Task requirements
Quote every line of the data below as it stands, omitting pictures.

(Data below Opens)

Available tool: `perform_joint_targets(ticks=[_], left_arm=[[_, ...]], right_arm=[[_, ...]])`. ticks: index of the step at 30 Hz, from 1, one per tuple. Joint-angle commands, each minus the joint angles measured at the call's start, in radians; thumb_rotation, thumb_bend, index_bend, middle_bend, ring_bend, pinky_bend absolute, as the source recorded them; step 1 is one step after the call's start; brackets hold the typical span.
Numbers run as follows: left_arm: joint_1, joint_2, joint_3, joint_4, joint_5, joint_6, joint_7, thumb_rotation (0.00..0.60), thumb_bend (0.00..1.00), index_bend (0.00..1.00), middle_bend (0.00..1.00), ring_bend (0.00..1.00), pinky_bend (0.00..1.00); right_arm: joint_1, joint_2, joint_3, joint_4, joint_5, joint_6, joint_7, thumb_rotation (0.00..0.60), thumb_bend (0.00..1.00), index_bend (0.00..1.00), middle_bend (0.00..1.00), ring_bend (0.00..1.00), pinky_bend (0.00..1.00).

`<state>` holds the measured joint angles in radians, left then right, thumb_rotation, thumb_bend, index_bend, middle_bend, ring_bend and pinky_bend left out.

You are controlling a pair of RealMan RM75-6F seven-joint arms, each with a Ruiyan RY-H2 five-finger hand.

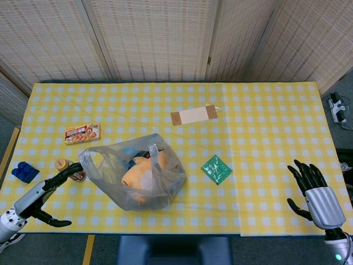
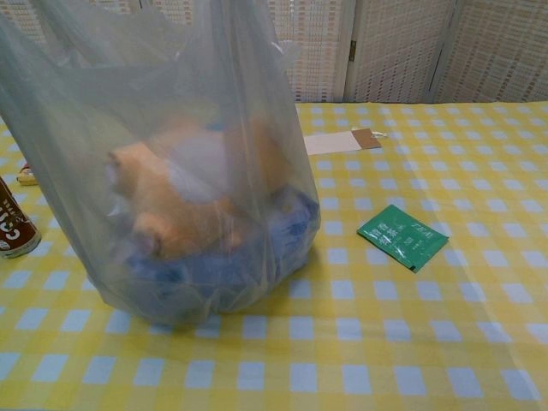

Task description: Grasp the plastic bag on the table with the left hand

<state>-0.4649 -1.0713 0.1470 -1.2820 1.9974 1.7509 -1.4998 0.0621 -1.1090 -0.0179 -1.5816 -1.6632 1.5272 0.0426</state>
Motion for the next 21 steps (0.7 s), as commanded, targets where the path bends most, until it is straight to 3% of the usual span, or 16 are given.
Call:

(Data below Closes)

Solved problem
Available tool: `perform_joint_targets(ticks=[_], left_arm=[[_, ...]], right_arm=[[_, ...]])`. ticks: index of the step at 30 Hz, from 1, one per tuple. Joint-angle commands, each minus the joint angles measured at the call's start, in radians; thumb_rotation, thumb_bend, index_bend, middle_bend, ring_bend, pinky_bend absolute, as the source recorded them; step 1 is one step after the call's start; brackets hold the typical span.
Numbers run as follows: left_arm: joint_1, joint_2, joint_3, joint_4, joint_5, joint_6, joint_7, thumb_rotation (0.00..0.60), thumb_bend (0.00..1.00), index_bend (0.00..1.00), middle_bend (0.00..1.00), ring_bend (0.00..1.00), pinky_bend (0.00..1.00); right_arm: joint_1, joint_2, joint_3, joint_4, joint_5, joint_6, joint_7, thumb_rotation (0.00..0.60), thumb_bend (0.00..1.00), index_bend (0.00..1.00), middle_bend (0.00..1.00), ring_bend (0.00..1.00), pinky_bend (0.00..1.00).

`<state>` holds the measured joint angles in radians, left then right, thumb_rotation, thumb_bend, index_bend, middle_bend, ring_bend and pinky_bend left out.

You are controlling a pair of RealMan RM75-6F seven-joint arms, each with a Ruiyan RY-H2 five-finger hand.


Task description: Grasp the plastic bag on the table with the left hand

<state>-0.4649 -1.0713 0.1470 -1.2820 1.9974 1.7509 -1.4998 0.0621 -1.1090 -0.0179 -1.5816 -1.6632 1.5272 0.0426</state>
Motion for the next 21 steps (0.7 s), as commanded, targets where the path bends most, until it is straight to 3% of the usual span, or 16 are given.
Call:

The exercise is finished and nothing remains.